Task brief | Starting with the line containing "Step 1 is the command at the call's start" and going on through the line containing "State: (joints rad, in", return the lines of the data below exactly, and only those.

Data |
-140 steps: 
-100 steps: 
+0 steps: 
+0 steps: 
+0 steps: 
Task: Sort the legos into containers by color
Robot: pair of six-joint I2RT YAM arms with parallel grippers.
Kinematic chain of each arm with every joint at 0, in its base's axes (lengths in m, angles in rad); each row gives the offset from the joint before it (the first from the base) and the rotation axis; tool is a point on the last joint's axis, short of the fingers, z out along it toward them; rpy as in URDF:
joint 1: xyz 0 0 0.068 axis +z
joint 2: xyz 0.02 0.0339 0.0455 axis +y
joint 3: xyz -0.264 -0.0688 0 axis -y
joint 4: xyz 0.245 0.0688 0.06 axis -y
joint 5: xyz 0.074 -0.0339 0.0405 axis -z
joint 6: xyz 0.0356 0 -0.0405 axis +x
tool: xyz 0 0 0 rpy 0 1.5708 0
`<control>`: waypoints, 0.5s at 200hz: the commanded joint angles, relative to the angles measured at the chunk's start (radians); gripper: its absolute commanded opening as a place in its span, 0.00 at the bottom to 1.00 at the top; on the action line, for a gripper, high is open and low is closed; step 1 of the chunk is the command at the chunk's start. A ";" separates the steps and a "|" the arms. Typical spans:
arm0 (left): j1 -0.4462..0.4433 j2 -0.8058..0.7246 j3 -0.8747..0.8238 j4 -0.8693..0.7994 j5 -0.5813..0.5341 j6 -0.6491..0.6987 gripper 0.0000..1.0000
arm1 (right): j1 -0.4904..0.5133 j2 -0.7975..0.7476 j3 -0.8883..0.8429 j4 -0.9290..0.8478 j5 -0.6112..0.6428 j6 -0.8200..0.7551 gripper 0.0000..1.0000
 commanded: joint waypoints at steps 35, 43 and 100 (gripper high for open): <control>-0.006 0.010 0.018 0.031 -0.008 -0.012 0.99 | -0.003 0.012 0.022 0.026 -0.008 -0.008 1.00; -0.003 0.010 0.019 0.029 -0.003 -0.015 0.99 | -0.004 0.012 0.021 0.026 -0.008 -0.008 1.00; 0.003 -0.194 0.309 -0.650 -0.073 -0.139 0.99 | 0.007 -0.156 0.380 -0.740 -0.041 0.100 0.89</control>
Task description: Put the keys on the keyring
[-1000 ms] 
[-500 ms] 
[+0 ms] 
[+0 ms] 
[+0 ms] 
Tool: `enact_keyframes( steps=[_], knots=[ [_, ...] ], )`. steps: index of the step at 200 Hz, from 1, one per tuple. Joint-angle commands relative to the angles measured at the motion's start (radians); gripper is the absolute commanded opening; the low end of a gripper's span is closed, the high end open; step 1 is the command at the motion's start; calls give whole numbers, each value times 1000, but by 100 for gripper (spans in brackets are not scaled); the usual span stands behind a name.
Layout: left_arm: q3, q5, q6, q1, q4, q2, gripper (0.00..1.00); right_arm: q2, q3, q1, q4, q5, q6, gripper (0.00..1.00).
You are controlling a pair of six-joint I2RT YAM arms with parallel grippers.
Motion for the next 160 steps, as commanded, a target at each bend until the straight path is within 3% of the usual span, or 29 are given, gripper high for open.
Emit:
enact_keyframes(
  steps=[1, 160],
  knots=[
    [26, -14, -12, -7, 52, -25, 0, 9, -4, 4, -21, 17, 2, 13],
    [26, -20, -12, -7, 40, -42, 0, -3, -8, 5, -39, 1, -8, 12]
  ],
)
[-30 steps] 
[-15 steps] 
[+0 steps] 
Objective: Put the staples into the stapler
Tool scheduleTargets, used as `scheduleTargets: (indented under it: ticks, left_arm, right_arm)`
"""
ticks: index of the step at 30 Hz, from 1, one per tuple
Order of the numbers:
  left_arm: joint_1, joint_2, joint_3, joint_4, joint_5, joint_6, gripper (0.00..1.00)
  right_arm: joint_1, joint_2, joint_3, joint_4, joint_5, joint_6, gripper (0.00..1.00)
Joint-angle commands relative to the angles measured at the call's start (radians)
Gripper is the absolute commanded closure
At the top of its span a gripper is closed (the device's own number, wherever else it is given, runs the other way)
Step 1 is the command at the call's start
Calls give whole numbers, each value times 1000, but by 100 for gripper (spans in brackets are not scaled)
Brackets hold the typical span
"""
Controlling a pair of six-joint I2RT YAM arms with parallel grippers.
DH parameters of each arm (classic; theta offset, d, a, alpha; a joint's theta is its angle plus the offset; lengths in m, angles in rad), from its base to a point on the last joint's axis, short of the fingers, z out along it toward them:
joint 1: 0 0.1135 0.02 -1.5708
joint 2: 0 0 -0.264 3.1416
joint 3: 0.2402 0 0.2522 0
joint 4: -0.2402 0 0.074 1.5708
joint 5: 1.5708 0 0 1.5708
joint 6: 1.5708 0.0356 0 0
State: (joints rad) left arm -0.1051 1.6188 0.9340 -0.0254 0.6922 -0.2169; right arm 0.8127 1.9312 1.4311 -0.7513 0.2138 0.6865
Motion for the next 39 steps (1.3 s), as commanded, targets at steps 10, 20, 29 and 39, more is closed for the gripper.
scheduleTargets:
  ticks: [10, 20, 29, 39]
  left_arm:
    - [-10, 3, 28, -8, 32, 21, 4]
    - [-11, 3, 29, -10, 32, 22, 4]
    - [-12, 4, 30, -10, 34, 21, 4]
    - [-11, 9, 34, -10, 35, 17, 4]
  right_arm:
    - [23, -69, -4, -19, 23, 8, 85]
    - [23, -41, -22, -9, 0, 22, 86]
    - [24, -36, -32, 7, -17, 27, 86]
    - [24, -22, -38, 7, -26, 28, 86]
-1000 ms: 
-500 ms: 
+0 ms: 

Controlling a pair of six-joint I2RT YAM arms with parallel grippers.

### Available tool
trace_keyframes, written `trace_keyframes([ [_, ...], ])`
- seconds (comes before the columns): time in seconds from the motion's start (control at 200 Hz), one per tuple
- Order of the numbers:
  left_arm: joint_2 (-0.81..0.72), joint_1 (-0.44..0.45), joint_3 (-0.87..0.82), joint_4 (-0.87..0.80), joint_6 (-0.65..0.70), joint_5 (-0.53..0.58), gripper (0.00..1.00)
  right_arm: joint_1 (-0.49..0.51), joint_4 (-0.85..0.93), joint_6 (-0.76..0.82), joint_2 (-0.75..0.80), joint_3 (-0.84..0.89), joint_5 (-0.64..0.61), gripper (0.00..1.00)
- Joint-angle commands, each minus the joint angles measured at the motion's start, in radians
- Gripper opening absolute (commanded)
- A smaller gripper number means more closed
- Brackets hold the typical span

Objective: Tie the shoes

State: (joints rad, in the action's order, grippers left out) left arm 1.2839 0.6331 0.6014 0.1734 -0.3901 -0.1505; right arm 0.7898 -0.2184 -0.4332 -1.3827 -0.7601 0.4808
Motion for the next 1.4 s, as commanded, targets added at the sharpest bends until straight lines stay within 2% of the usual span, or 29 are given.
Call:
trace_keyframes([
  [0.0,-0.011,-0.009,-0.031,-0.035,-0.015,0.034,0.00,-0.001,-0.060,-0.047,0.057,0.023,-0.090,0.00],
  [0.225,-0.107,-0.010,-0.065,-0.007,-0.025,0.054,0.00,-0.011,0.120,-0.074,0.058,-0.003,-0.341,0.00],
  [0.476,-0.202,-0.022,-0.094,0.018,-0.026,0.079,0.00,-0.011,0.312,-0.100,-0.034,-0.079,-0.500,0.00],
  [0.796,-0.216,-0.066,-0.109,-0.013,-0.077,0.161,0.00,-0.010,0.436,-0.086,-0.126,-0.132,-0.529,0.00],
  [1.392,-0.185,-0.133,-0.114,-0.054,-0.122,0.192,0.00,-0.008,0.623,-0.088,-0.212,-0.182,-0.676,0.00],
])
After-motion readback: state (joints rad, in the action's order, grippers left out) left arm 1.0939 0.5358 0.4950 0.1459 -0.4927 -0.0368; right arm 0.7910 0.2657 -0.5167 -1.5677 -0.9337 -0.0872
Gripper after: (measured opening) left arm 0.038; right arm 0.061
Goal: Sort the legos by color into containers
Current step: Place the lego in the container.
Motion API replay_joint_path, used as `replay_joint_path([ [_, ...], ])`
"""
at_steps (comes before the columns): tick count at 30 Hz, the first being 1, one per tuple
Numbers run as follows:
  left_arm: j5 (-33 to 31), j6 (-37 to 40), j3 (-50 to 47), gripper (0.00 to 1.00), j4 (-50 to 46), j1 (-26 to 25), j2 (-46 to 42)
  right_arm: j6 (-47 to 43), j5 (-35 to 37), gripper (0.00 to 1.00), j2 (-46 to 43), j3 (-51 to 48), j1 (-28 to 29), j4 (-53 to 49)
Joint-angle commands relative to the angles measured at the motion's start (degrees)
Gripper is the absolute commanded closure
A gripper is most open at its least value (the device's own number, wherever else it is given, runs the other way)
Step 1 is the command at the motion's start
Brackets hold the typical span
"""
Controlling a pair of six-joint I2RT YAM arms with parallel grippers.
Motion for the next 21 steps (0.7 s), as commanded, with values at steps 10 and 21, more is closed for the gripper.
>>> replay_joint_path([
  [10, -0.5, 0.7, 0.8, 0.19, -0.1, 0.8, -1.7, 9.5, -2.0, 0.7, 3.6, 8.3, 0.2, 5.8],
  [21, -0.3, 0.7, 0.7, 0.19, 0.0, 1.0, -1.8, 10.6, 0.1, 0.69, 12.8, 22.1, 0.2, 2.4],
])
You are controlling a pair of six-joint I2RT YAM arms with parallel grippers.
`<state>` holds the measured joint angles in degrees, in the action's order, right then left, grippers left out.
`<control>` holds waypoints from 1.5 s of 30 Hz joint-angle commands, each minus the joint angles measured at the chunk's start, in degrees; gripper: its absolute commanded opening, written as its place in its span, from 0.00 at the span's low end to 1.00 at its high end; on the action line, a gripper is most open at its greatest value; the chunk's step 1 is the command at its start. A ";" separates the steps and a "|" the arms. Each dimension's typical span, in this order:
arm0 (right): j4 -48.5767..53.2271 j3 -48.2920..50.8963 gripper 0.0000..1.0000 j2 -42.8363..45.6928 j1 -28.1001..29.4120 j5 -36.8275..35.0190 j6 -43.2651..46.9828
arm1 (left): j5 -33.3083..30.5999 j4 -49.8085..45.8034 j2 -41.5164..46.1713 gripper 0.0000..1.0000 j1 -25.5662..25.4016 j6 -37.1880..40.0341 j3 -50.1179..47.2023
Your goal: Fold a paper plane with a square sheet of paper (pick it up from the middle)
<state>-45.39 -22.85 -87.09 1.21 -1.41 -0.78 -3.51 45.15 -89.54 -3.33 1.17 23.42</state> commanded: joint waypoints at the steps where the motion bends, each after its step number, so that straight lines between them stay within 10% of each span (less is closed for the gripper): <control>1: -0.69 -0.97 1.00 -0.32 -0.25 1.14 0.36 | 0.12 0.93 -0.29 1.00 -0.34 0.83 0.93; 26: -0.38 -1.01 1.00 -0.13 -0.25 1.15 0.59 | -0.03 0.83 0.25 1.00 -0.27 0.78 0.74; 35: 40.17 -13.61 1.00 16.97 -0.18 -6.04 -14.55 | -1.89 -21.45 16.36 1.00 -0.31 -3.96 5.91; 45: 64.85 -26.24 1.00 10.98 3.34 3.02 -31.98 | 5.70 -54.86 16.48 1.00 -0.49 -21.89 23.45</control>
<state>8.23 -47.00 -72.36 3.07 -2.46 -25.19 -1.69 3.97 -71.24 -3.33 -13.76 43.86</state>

Written reply |
Step 1 is the command at the call's start
Calls give whole numbers, each value times 1000, but by 100 for gripper (spans in brackets are not scaled)
Brackets hold the typical span
"""
Controlling a pair of six-joint I2RT YAM arms with parallel grippers.
DH parameters of each arm (classic; theta offset, d, a, alpha; a joint's theta is its angle plus the offset; lengths in m, angles in rad), from its base to a point on the last joint's axis, short of the fingers, z out along it toward them:
joint 1: 0 0.1135 0.02 -1.5708
joint 2: 0 0 -0.264 3.1416
joint 3: 0.2402 0 0.2522 0
joint 4: -0.2402 0 0.074 1.5708
joint 5: 1.5708 0 0 1.5708
joint 6: 1.5708 0.0356 0 0
State: (joints rad) left arm -0.1051 1.6188 0.9340 -0.0254 0.6922 -0.2169; right arm 0.8127 1.9312 1.4311 -0.7513 0.2138 0.6865
Motion for the next 39 steps (1.3 s), as commanded, targets at steps 10, 20, 29 and 39, more is closed for the gripper.
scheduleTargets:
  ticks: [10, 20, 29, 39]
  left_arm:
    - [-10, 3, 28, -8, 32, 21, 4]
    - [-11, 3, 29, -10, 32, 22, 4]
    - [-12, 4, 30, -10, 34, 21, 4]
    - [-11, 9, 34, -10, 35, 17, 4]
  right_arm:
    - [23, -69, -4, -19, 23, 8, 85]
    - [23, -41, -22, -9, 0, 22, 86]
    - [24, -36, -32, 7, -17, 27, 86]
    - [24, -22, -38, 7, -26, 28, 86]
-1000 ms: 
-500 ms: 
+0 ms: 

Controlling a pair of six-joint I2RT YAM arms with parallel grippers.

### Available tool
trace_keyframes, written `trace_keyframes([ [_, ...], ])`
- seconds (comes before the columns): time in seconds from the motion's start (control at 200 Hz), one per tuple
- Order of the numbers:
  left_arm: joint_2 (-0.81..0.72), joint_1 (-0.44..0.45), joint_3 (-0.87..0.82), joint_4 (-0.87..0.80), joint_6 (-0.65..0.70), joint_5 (-0.53..0.58), gripper (0.00..1.00)
  right_arm: joint_1 (-0.49..0.51), joint_4 (-0.85..0.93), joint_6 (-0.76..0.82), joint_2 (-0.75..0.80), joint_3 (-0.84..0.89), joint_5 (-0.64..0.61), gripper (0.00..1.00)
- Joint-angle commands, each minus the joint angles measured at the motion's start, in radians
- Gripper opening absolute (commanded)
- A smaller gripper number means more closed
- Brackets hold the typical span

Objective: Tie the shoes

State: (joints rad, in the action's order, grippers left out) left arm 1.2839 0.6331 0.6014 0.1734 -0.3901 -0.1505; right arm 0.7898 -0.2184 -0.4332 -1.3827 -0.7601 0.4808

No further output is given for this exercise.